According to the Valmiki Ramayana, twelve years pass between Ram’s marriage and the decision to coronate Ram. In later retellings, the decision is almost immediate.
Dashratha struggles to change his fate. First he wants to father a child, even if it means marrying three times and getting a priest to intervene. Then he wants a quick coronation before anything happens to his sons. But in doing so, he sparks off events that hasten the inevitable.
The image of a son carrying his old parents to a pilgrimage is at once a reflection of nobility as well as burden. Children who care for their old parents are often called Shravana.
The kavadi or the bamboo staff slung over the shoulder, weighted on either side by feathers and auspicious symbols like pots, is a symbol of household responsibilities that young men carry as part of many temple rituals associated with Shiva. In the south, devotees of Shiva’s son Murugan carry this. In the north, devotees of Shiva carry water from the Ganga on kavadis to their local temples, making sure the kavadi never touches the ground along the way.
In the Unnao district of Uttar Pradesh there is a place called Sarvan associated with the death of Shravana. There is a stone image there whose navel can never be filled with water, indicating the eternally unquenched thirst of the dutiful son killed by Dashratha.
The Venom of Manthara
Word spread rapidly from the king’s courtyard to the city and then across the land. At dawn the following day, a new king would be crowned while the old king would retire; thus continuity and stability would be assured for the city of Ayodhya and the land of Kosala.
This led to utsav, a spontaneous celebration. The farmers returned home early from the fields, herdsmen from the pastures and fisherfolk from the waters to join in the celebrations. The houses were cleaned and decorated with flowers. The streets were swept clean and watered to prevent the dust from rising. Lamps were lit. Flags were prepared, to be raised at dawn the next day. Special food was cooked – nothing sour, only sweet, all rich in butter and ghee. The men and women took out their finery to greet the king when he would ride out on the royal chariot under the ivory parasol after the coronation ceremony. A feast was organized in the city square. Wrestlers, entertainers and musicians rushed to the city to take part in the festivites.
The news thrilled everyone in the queen’s courtyard. Kaushalya said, ‘But surely this can wait till Bharata and Shatrughna return?’
‘Indeed,’ said Manthara, ‘I wonder why this impatience. Or was this all planned?’ Her mind wandered. As it wandered further and further, her thoughts transformed from a gentle breeze to a storm. Suddenly she saw patterns that no one else saw. And these patterns frightened her. She ran to Kaikeyi and found her busy selecting her favourite jewels.
Manthara shut the doors and windows, sat in front of Kaikeyi and began to beat her chest, staring at the floor. Again and again, repeatedly, with increasing frequency, till Kaikeyi took notice. ‘What is it, Mother?’
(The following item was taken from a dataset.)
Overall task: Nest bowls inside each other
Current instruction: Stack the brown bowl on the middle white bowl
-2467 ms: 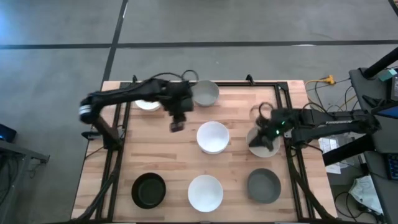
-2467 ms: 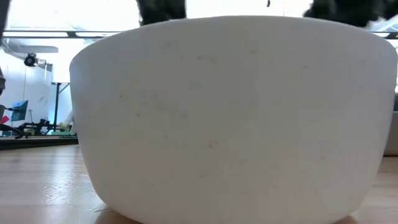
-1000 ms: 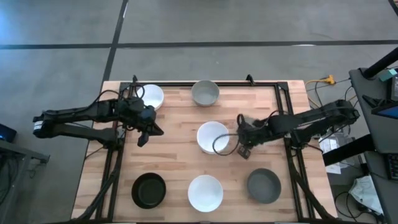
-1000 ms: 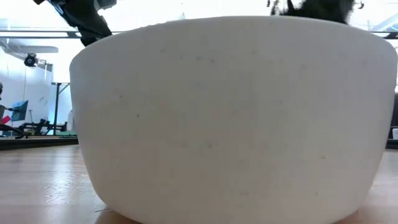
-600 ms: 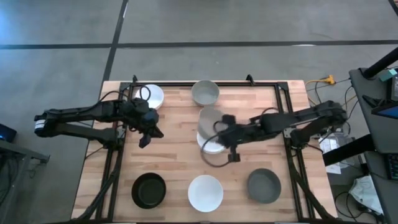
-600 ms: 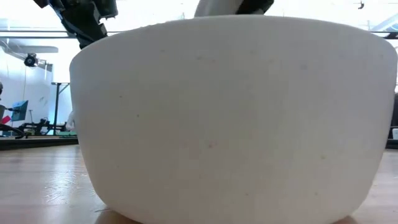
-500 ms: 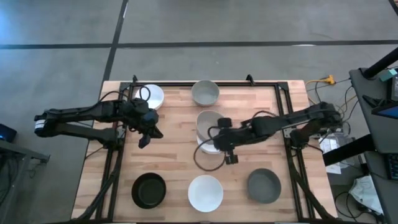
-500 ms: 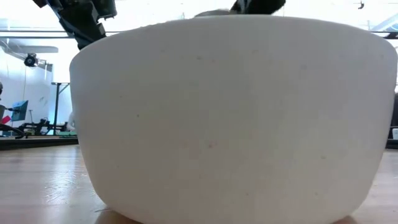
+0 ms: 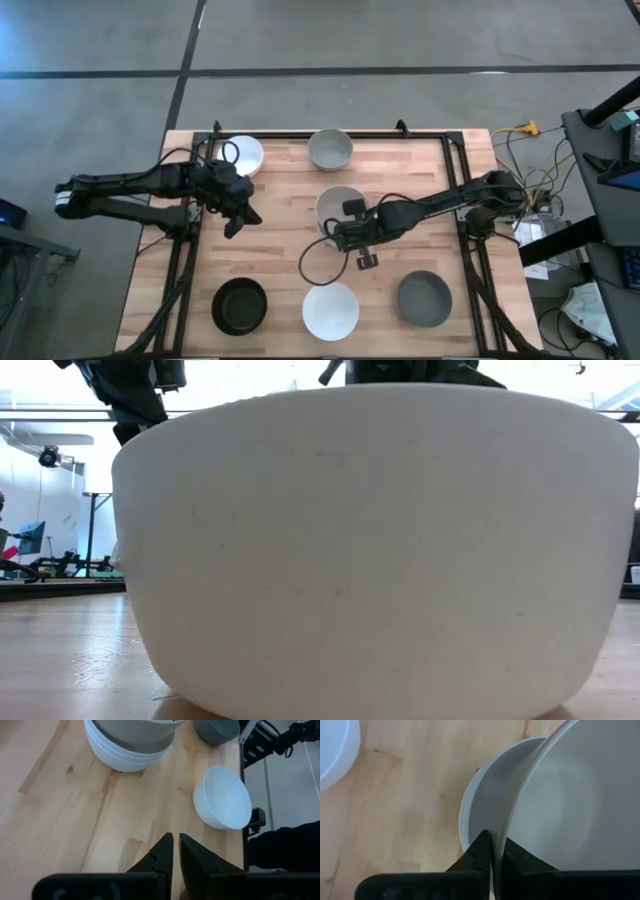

‘You are beautiful, brave and intelligent and destined to be the mother of a king. You should have been the first wife of a great king. But no, your father gave you to this wretch who already had a wife. He promised your father that your son would be his heir. Then he blamed you for not giving him a son. Calls himself king but does not take responsibility for his own sterility. Even that servant’s daughter’s womb could not germinate his weak seed. So he calls a priest and conducts a yagna and invokes the gods and gets a potion to become a father. And what a horrible father, preferring his first wife’s son to the others! Holding him back in the palace and letting your son go to the forest with that wretched Vishwamitra. And then giving your son an inferior wife, sister of the eldest bride, not a queen in her own right. And now, when your son is away, prepares to crown his dear Ram king.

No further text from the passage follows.